Personal information
- Full name: Bruce Ernest Tschirpig
- Date of birth: 11 October 1949 (age 75)
- Original team(s): Wentworth
- Height: 180 cm (5 ft 11 in)
- Weight: 76 kg (168 lb)

Playing career^{1}
- Years: Club / Games (Goals)
- 1969–1970: Wentworth / ? (?)
- 1971, 1976: Richmond / 10 (12)
- 1972–1975: Latrobe / ? (?)
- 1976–1978: East Fremantle / 30 (25)
- 1980–1981: Perth / 25 (27)
- ^{1} Playing statistics correct to the end of 1981.

= Bruce Tschirpig =

Australian rules footballer

Bruce Tschirpig (born 11 October 1949) is a former Australian rules footballer who played for Richmond in the Victorian Football League (VFL) during the 1970s.

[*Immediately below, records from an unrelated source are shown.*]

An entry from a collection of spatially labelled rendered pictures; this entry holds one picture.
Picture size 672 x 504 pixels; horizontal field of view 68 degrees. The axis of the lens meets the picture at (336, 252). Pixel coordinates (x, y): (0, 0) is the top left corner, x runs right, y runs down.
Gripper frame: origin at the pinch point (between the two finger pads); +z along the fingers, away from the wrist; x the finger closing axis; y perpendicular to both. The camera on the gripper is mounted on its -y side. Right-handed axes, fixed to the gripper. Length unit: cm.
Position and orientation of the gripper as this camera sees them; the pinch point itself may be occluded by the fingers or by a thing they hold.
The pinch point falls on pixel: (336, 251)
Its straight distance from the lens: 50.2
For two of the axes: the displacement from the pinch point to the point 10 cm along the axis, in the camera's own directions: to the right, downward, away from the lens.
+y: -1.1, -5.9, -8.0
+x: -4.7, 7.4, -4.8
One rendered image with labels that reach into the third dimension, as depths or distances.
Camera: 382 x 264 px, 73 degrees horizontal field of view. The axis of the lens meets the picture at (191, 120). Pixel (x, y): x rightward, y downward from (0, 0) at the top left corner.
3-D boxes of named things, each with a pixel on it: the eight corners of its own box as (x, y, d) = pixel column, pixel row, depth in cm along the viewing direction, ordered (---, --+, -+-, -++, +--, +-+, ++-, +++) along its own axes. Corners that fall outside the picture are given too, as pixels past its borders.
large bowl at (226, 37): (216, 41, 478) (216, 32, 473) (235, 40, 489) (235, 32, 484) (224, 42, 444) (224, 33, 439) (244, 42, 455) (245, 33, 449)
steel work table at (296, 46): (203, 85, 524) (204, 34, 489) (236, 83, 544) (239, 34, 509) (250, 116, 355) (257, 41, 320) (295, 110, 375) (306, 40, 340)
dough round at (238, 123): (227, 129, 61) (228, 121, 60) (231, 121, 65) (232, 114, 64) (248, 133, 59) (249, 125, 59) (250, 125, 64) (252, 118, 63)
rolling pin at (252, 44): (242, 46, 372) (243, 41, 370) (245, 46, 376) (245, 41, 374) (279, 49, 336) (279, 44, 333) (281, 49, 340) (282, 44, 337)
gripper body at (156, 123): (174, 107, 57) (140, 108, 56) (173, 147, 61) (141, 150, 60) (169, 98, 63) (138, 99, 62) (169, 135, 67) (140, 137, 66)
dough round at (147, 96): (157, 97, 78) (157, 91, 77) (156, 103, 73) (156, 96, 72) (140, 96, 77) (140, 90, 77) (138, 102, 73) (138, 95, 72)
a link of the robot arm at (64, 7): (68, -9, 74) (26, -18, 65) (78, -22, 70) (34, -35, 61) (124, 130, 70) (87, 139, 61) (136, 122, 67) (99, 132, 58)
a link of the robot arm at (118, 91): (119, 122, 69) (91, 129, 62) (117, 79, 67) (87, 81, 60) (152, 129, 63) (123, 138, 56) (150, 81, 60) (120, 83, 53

Tschirpig grew up on the family farm south of Moorook, South Australia, and attended Loxton High School.
After moving to Wentworth, New South Wales, he won the McLeod Medal in 1969 and 1970 as the Best and Fairest player in the Sunraysia Football League.
This brought attention from Richmond. He made eight appearances in the 1971 VFL season which included a four-goal haul in a win over Carlton at the Melbourne Cricket Ground to celebrate Roger Dean's 200th game. Although he played in Richmond's final home and away season fixture, Tschirpig was not called upon for the finals.

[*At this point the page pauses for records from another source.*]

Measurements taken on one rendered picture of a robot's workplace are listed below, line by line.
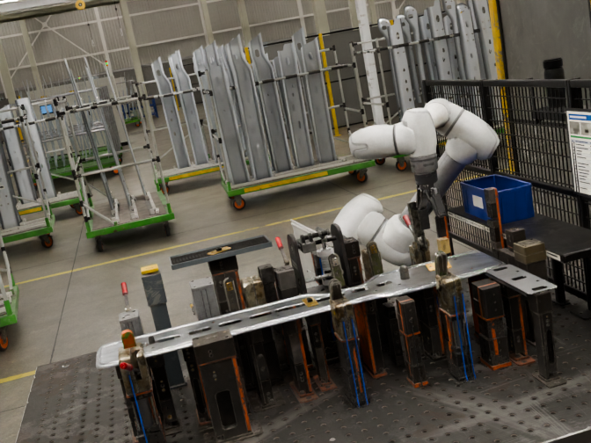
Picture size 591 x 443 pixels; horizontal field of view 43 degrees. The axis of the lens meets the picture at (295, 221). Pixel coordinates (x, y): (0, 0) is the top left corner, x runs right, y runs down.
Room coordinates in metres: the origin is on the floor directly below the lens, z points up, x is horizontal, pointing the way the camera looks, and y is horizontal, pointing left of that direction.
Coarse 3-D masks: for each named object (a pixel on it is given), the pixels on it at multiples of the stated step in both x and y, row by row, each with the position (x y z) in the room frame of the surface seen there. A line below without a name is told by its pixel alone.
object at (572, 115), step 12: (576, 108) 2.50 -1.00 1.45; (576, 120) 2.51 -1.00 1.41; (588, 120) 2.44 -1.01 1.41; (576, 132) 2.52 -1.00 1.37; (588, 132) 2.45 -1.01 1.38; (576, 144) 2.52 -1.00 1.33; (588, 144) 2.45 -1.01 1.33; (576, 156) 2.53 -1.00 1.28; (588, 156) 2.46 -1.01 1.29; (588, 168) 2.47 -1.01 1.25; (576, 180) 2.55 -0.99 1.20; (588, 180) 2.47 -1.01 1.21; (576, 192) 2.55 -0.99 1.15; (588, 192) 2.48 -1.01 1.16
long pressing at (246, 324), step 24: (456, 264) 2.48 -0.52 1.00; (480, 264) 2.43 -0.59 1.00; (504, 264) 2.39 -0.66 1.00; (360, 288) 2.42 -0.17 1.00; (384, 288) 2.36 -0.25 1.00; (408, 288) 2.32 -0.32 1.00; (240, 312) 2.40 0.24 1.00; (264, 312) 2.36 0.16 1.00; (288, 312) 2.31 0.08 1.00; (312, 312) 2.28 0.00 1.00; (144, 336) 2.34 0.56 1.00; (168, 336) 2.30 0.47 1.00; (192, 336) 2.26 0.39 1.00; (96, 360) 2.22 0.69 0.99
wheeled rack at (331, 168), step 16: (352, 48) 9.37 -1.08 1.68; (336, 64) 10.28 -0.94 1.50; (352, 64) 9.42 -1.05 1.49; (208, 80) 9.12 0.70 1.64; (272, 80) 9.53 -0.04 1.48; (208, 112) 10.03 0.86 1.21; (224, 160) 9.12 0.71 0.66; (336, 160) 9.68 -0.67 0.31; (352, 160) 9.44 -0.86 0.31; (368, 160) 9.42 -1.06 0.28; (288, 176) 9.32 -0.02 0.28; (304, 176) 9.22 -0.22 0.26; (320, 176) 9.25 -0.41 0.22; (240, 192) 9.11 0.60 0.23; (240, 208) 9.20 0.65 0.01
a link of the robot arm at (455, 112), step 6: (432, 102) 2.92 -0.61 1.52; (438, 102) 2.91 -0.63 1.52; (444, 102) 2.93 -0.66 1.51; (450, 102) 2.99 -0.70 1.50; (450, 108) 2.92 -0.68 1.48; (456, 108) 2.93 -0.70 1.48; (462, 108) 2.95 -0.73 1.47; (450, 114) 2.91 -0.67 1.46; (456, 114) 2.91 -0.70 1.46; (450, 120) 2.91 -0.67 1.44; (456, 120) 2.90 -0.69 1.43; (444, 126) 2.92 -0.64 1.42; (450, 126) 2.91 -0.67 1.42; (444, 132) 2.93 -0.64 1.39
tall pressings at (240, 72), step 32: (256, 64) 9.72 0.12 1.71; (288, 64) 9.77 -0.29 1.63; (320, 64) 9.78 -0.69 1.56; (224, 96) 9.42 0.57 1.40; (256, 96) 9.40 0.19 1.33; (288, 96) 9.75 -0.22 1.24; (320, 96) 9.82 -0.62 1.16; (224, 128) 9.39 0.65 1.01; (256, 128) 9.43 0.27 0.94; (288, 128) 9.94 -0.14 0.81; (320, 128) 9.78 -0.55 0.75; (256, 160) 9.40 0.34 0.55; (288, 160) 9.64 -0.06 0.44; (320, 160) 9.68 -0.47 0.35
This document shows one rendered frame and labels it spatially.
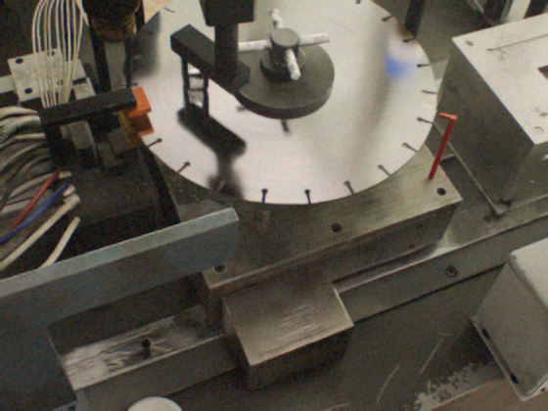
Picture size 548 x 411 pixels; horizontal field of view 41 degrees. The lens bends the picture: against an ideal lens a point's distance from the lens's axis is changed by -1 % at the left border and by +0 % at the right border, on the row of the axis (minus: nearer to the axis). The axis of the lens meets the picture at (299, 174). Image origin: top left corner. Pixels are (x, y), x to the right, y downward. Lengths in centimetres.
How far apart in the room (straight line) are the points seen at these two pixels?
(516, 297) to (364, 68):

He left for Latrobe the following season and while playing for the Tasmania club represented the state at the 1975 Knockout Carnival. At the end of the season competed in the prestigious Burnie Gift, a handicap sprint, and finished second on 1 January 1976. Richmond lured him back in 1976 but he could only add two further games to his tally and finished his career in Western Australia where he played at East Fremantle and Perth.